#### EXERCISE OBJECTIVE
Transcribe the listing that follows exactly, from its first line to its last.

#### COLLECTED MATERIAL

____________

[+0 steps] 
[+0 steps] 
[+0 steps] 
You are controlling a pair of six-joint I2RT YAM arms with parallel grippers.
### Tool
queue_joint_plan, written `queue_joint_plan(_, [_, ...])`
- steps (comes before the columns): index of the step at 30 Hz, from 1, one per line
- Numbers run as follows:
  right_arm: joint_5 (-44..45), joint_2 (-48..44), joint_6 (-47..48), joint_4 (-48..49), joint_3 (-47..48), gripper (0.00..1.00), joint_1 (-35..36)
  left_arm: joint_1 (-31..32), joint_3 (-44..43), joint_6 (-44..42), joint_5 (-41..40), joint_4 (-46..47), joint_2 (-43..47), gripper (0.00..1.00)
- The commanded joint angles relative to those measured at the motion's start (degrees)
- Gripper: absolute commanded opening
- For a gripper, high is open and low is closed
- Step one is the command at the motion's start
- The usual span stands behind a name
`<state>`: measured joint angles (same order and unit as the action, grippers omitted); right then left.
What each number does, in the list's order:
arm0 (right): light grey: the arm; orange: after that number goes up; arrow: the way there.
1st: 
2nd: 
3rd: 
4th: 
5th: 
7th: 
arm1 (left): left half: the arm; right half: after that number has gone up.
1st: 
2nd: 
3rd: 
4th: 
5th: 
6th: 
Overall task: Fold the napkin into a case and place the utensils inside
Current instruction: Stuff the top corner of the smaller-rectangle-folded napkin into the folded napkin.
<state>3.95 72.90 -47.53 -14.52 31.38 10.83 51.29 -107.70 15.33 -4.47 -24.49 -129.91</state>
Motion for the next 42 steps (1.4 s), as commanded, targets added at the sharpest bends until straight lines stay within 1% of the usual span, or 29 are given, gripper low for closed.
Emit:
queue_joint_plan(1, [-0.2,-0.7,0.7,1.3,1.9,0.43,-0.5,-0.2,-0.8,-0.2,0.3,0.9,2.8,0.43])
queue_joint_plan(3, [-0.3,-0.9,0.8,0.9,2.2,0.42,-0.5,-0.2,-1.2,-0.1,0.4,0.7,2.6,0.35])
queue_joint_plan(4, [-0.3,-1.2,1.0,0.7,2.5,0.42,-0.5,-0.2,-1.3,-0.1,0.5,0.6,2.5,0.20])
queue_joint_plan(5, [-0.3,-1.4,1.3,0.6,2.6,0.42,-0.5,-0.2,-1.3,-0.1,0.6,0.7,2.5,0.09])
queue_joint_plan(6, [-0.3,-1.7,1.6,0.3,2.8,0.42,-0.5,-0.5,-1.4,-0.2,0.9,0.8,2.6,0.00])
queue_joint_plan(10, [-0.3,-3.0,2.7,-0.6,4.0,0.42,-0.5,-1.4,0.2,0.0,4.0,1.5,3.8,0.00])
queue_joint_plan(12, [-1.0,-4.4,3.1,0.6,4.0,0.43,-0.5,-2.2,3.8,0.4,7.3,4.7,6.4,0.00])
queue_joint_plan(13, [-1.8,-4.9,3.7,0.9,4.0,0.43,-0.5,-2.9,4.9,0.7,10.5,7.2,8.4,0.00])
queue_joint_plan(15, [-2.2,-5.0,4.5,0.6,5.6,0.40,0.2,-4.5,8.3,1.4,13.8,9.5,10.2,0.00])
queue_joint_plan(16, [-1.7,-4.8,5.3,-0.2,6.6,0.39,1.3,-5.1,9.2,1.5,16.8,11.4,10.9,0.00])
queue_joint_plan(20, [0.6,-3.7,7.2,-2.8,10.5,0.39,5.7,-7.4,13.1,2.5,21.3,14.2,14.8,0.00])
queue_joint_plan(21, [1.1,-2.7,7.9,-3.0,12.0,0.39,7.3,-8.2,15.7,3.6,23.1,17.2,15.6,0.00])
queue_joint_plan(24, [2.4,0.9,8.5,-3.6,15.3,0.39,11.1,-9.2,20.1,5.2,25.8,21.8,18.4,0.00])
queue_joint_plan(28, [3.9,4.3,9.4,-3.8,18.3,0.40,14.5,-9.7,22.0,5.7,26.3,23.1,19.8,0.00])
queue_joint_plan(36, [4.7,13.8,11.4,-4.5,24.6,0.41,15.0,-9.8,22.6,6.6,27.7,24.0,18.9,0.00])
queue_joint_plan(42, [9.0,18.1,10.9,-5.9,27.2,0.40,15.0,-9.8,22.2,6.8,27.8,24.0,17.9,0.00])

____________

#### OUTPUT
[+0 steps] 
[+0 steps] 
[+0 steps] 
You are controlling a pair of six-joint I2RT YAM arms with parallel grippers.
### Tool
queue_joint_plan, written `queue_joint_plan(_, [_, ...])`
- steps (comes before the columns): index of the step at 30 Hz, from 1, one per line
- Numbers run as follows:
  right_arm: joint_5 (-44..45), joint_2 (-48..44), joint_6 (-47..48), joint_4 (-48..49), joint_3 (-47..48), gripper (0.00..1.00), joint_1 (-35..36)
  left_arm: joint_1 (-31..32), joint_3 (-44..43), joint_6 (-44..42), joint_5 (-41..40), joint_4 (-46..47), joint_2 (-43..47), gripper (0.00..1.00)
- The commanded joint angles relative to those measured at the motion's start (degrees)
- Gripper: absolute commanded opening
- For a gripper, high is open and low is closed
- Step one is the command at the motion's start
- The usual span stands behind a name
`<state>`: measured joint angles (same order and unit as the action, grippers omitted); right then left.
What each number does, in the list's order:
arm0 (right): light grey: the arm; orange: after that number goes up; arrow: the way there.
1st: 
2nd: 
3rd: 
4th: 
5th: 
7th: 
arm1 (left): left half: the arm; right half: after that number has gone up.
1st: 
2nd: 
3rd: 
4th: 
5th: 
6th: 
Overall task: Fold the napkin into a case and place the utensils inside
Current instruction: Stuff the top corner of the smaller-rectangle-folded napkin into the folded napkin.
<state>3.95 72.90 -47.53 -14.52 31.38 10.83 51.29 -107.70 15.33 -4.47 -24.49 -129.91</state>
Motion for the next 42 steps (1.4 s), as commanded, targets added at the sharpest bends until straight lines stay within 1% of the usual span, or 29 are given, gripper low for closed.
Emit:
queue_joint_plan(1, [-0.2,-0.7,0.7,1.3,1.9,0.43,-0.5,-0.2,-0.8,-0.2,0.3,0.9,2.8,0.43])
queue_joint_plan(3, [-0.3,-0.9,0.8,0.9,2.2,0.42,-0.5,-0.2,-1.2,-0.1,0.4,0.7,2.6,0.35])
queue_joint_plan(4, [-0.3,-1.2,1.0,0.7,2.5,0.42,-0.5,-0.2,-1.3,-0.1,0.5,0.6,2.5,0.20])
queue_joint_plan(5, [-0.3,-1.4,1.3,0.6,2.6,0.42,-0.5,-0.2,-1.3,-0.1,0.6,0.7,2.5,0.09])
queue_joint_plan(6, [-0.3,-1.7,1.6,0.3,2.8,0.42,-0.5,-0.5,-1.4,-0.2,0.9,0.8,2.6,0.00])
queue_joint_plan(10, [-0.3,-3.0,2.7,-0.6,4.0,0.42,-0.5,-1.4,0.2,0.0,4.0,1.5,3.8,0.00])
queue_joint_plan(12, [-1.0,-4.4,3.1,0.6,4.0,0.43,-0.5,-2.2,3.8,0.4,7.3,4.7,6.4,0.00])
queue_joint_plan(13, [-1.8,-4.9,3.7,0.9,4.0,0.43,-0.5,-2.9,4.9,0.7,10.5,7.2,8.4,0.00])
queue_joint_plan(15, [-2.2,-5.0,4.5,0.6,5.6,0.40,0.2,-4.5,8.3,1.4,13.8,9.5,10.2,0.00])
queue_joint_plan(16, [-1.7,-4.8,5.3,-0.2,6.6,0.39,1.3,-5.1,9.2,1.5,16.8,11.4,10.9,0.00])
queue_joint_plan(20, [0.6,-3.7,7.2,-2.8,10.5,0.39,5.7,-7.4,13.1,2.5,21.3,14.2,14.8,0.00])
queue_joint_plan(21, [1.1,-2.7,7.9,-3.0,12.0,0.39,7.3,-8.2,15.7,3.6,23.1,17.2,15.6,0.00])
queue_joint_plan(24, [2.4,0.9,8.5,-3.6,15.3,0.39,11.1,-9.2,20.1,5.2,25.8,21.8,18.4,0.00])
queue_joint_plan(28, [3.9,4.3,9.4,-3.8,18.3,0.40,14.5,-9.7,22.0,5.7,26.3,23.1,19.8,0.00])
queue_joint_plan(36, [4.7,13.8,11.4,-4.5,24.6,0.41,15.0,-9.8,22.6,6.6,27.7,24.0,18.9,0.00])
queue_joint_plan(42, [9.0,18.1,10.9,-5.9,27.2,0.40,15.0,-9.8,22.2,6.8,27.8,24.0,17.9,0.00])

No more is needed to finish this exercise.